Plus de deux mois après la clôture de la seconde phase de la révision de la liste électorale, les agents des commissions d’enrôlement de la province de la Ngounié attendent toujours leur rémunération. Une situation incompréhensible et frustrante pour ces hommes et femmes mobilisés entre le 1er et le 10 août 2025 dans le cadre de la phase dite de réclamation.
Selon plusieurs membres des commissions contactés, les paiements devaient intervenir une semaine après la fin des opérations, soit autour du 17 août. Mais depuis cette date, aucune communication officielle n’a été donnée par le ministère de l’Intérieur, encore moins par les autorités provinciales chargées du suivi administratif.
Cette situation crée un sentiment de désintérêt et d’abandon parmi les agents, qui estiment avoir accompli leur mission dans des conditions parfois difficiles. Entre déplacements coûteux, longues journées de travail et attentes interminables, beaucoup dénoncent une forme de mépris administratif qui risque d’affecter leur engagement futur lors des prochaines opérations électorales.
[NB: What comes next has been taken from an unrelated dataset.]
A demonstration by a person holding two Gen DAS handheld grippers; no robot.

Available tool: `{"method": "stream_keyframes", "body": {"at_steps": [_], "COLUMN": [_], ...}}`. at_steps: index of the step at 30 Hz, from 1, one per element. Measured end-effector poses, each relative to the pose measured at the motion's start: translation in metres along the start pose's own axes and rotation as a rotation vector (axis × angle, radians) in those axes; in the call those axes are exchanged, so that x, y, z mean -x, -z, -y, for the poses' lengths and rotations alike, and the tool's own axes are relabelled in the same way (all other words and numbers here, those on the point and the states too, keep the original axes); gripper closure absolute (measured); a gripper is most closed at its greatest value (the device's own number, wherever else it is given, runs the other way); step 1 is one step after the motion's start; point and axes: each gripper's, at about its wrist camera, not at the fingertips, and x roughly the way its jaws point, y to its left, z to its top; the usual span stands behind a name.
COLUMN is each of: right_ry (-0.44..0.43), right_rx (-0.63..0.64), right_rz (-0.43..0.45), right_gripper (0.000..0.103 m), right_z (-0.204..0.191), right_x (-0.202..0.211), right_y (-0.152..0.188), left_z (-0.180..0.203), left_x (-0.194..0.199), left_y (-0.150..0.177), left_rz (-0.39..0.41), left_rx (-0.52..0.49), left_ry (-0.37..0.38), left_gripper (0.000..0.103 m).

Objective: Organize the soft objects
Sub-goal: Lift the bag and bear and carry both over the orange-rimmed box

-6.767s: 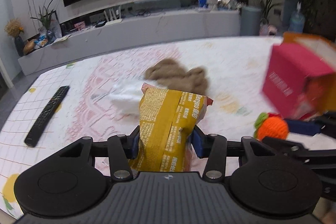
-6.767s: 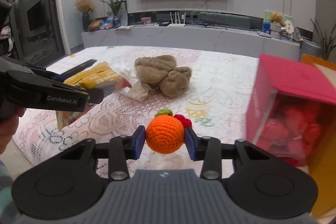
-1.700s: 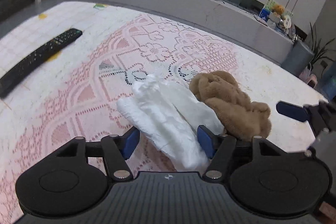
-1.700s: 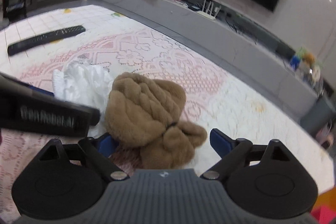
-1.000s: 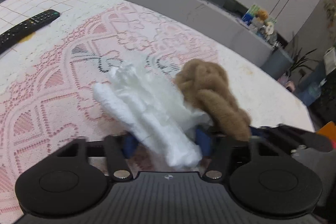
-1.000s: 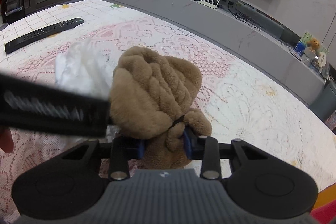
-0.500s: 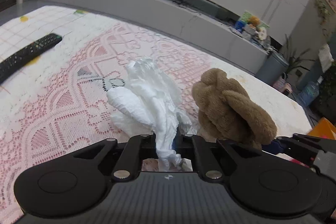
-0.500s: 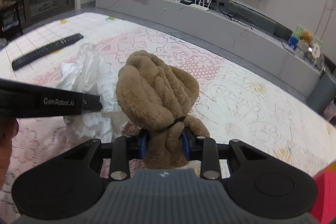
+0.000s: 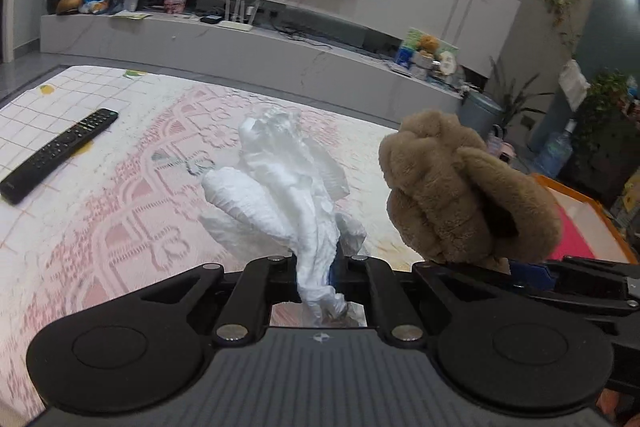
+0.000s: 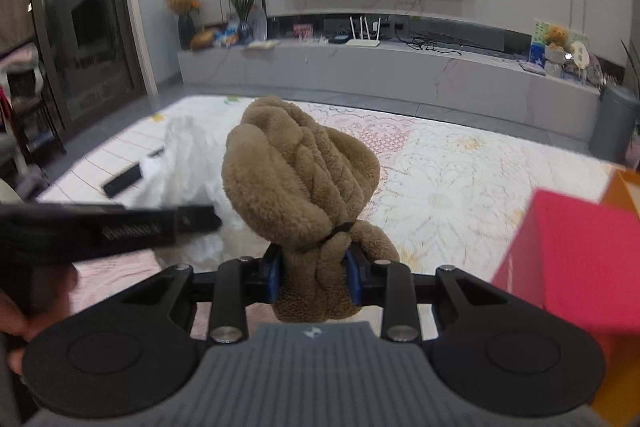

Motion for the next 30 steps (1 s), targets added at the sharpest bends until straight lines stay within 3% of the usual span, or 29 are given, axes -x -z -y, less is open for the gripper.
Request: {"method": "stream_keyframes", "body": {"at_steps": [7, 13, 23, 30], "right_ry": [-0.01, 0.062, 0.186, 0.274], "right_rx": [-0.119, -0.198, -0.314, -0.357], "right_rz": [0.059, 0.142, 0.24, 0.265], "right_gripper": [0.072, 0.072, 0.072, 0.072], "right_z": [0.016, 0.043, 0.107, 0.163], "right_x": [0.075, 0.141, 0.218, 0.249], "right_y": [0.033, 0.053, 0.081, 0.088], "left_z": [0.037, 0.088, 0.186, 0.252], "left_x": [0.045, 0.064, 0.039, 0.017], "left_y": [0.02, 0.023, 0.012, -0.003], "left_rz": [0.085, 0.117, 0.093, 0.092], "left_rx": [-0.012, -0.077, -0.182, -0.263], "left_ry": [0.088, 0.191, 0.37, 0.433], "left_gripper": [0.094, 0.094, 0.094, 0.094]}}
Alors que le pays s’apprête à tourner une nouvelle page politique avec les seconds tours des élections législatives, cette absence de diligence dans le paiement des commissions d’enrôlement jette une ombre sur la gestion du processus électoral. Entre oubli, lenteur administrative ou refus non assumé, le silence du ministère de l’Intérieur sur ce dossier commence à faire grincer des dents dans la Ngounié.